- Task requirements -
An exact repetition of the data below, without images, is the expected answer.

** Opening Dataset excerpt block **

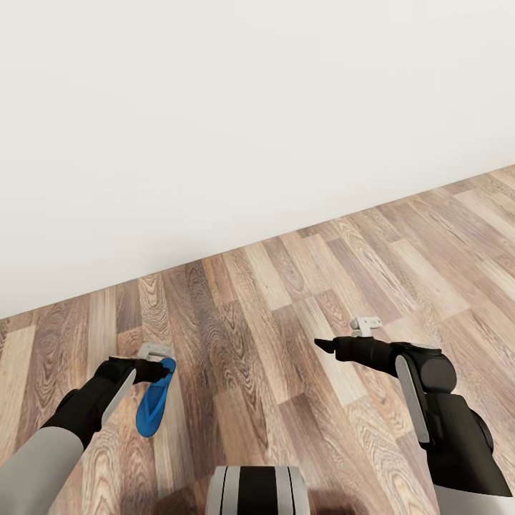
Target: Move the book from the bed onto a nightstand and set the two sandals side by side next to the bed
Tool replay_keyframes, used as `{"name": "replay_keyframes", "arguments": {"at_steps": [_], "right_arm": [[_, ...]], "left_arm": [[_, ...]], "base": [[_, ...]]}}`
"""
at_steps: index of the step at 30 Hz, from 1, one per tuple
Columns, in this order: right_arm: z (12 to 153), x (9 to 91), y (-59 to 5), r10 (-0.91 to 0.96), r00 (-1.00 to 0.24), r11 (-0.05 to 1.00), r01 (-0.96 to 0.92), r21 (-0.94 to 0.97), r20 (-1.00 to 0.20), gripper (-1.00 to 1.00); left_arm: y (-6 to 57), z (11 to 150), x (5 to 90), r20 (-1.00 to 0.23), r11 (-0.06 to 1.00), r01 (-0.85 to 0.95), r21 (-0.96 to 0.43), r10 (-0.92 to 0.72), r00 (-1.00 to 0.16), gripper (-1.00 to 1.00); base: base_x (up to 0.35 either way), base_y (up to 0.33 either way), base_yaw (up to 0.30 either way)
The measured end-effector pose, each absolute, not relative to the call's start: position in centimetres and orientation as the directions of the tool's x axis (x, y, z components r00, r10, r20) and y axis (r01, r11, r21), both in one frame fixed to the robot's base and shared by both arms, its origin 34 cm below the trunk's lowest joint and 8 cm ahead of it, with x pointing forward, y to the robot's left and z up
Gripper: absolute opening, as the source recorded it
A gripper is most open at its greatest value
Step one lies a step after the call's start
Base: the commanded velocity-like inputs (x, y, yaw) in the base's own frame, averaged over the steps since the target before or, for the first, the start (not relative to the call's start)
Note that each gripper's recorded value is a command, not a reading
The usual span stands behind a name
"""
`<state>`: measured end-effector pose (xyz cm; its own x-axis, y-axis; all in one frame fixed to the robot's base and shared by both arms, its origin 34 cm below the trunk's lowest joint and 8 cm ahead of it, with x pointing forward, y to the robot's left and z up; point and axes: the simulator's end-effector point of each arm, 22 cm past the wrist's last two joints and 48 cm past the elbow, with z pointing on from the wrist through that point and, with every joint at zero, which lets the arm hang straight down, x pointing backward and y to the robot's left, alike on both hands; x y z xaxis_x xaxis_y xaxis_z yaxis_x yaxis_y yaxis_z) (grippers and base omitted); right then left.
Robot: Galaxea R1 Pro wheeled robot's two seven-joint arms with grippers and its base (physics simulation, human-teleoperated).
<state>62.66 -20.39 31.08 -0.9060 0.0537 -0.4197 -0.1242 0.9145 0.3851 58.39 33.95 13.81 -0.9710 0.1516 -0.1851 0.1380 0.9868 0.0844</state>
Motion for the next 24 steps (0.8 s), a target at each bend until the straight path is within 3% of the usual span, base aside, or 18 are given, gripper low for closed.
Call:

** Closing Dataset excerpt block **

- Finished task -
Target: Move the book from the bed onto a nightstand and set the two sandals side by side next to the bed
Tool replay_keyframes, used as `{"name": "replay_keyframes", "arguments": {"at_steps": [_], "right_arm": [[_, ...]], "left_arm": [[_, ...]], "base": [[_, ...]]}}`
"""
at_steps: index of the step at 30 Hz, from 1, one per tuple
Columns, in this order: right_arm: z (12 to 153), x (9 to 91), y (-59 to 5), r10 (-0.91 to 0.96), r00 (-1.00 to 0.24), r11 (-0.05 to 1.00), r01 (-0.96 to 0.92), r21 (-0.94 to 0.97), r20 (-1.00 to 0.20), gripper (-1.00 to 1.00); left_arm: y (-6 to 57), z (11 to 150), x (5 to 90), r20 (-1.00 to 0.23), r11 (-0.06 to 1.00), r01 (-0.85 to 0.95), r21 (-0.96 to 0.43), r10 (-0.92 to 0.72), r00 (-1.00 to 0.16), gripper (-1.00 to 1.00); base: base_x (up to 0.35 either way), base_y (up to 0.33 either way), base_yaw (up to 0.30 either way)
The measured end-effector pose, each absolute, not relative to the call's start: position in centimetres and orientation as the directions of the tool's x axis (x, y, z components r00, r10, r20) and y axis (r01, r11, r21), both in one frame fixed to the robot's base and shared by both arms, its origin 34 cm below the trunk's lowest joint and 8 cm ahead of it, with x pointing forward, y to the robot's left and z up
Gripper: absolute opening, as the source recorded it
A gripper is most open at its greatest value
Step one lies a step after the call's start
Base: the commanded velocity-like inputs (x, y, yaw) in the base's own frame, averaged over the steps since the target before or, for the first, the start (not relative to the call's start)
Note that each gripper's recorded value is a command, not a reading
The usual span stands behind a name
"""
`<state>`: measured end-effector pose (xyz cm; its own x-axis, y-axis; all in one frame fixed to the robot's base and shared by both arms, its origin 34 cm below the trunk's lowest joint and 8 cm ahead of it, with x pointing forward, y to the robot's left and z up; point and axes: the simulator's end-effector point of each arm, 22 cm past the wrist's last two joints and 48 cm past the elbow, with z pointing on from the wrist through that point and, with every joint at zero, which lets the arm hang straight down, x pointing backward and y to the robot's left, alike on both hands; x y z xaxis_x xaxis_y xaxis_z yaxis_x yaxis_y yaxis_z) (grippers and base omitted); right then left.
Robot: Galaxea R1 Pro wheeled robot's two seven-joint arms with grippers and its base (physics simulation, human-teleoperated).
<state>62.66 -20.39 31.08 -0.9060 0.0537 -0.4197 -0.1242 0.9145 0.3851 58.39 33.95 13.81 -0.9710 0.1516 -0.1851 0.1380 0.9868 0.0844</state>
Motion for the next 24 steps (0.8 s), a target at each bend until the straight path is within 3% of the usual span, base aside, or 18 are given, gripper low for closed.
Call:

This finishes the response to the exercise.